# COLLECTED DATA
Content starts
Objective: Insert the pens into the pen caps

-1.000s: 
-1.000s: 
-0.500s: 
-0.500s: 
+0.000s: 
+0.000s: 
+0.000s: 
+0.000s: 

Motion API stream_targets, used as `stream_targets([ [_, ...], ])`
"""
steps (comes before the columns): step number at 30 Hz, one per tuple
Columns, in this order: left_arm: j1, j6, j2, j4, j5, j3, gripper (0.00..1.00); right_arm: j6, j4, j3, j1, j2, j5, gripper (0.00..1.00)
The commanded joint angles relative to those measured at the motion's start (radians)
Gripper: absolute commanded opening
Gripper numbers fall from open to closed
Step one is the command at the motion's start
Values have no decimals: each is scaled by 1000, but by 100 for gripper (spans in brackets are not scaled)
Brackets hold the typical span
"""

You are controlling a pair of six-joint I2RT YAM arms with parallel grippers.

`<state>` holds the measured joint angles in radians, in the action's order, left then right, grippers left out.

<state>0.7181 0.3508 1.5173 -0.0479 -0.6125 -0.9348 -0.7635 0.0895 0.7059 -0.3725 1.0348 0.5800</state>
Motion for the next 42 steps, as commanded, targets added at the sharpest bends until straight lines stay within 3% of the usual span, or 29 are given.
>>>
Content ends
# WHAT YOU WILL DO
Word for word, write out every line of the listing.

# EXERCISE ANSWER
Objective: Insert the pens into the pen caps

-1.000s: 
-1.000s: 
-0.500s: 
-0.500s: 
+0.000s: 
+0.000s: 
+0.000s: 
+0.000s: 

Motion API stream_targets, used as `stream_targets([ [_, ...], ])`
"""
steps (comes before the columns): step number at 30 Hz, one per tuple
Columns, in this order: left_arm: j1, j6, j2, j4, j5, j3, gripper (0.00..1.00); right_arm: j6, j4, j3, j1, j2, j5, gripper (0.00..1.00)
The commanded joint angles relative to those measured at the motion's start (radians)
Gripper: absolute commanded opening
Gripper numbers fall from open to closed
Step one is the command at the motion's start
Values have no decimals: each is scaled by 1000, but by 100 for gripper (spans in brackets are not scaled)
Brackets hold the typical span
"""

You are controlling a pair of six-joint I2RT YAM arms with parallel grippers.

`<state>` holds the measured joint angles in radians, in the action's order, left then right, grippers left out.

<state>0.7181 0.3508 1.5173 -0.0479 -0.6125 -0.9348 -0.7635 0.0895 0.7059 -0.3725 1.0348 0.5800</state>
Motion for the next 42 steps, as commanded, targets added at the sharpest bends until straight lines stay within 3% of the usual span, or 29 are given.
>>>

Output for the exercise is complete.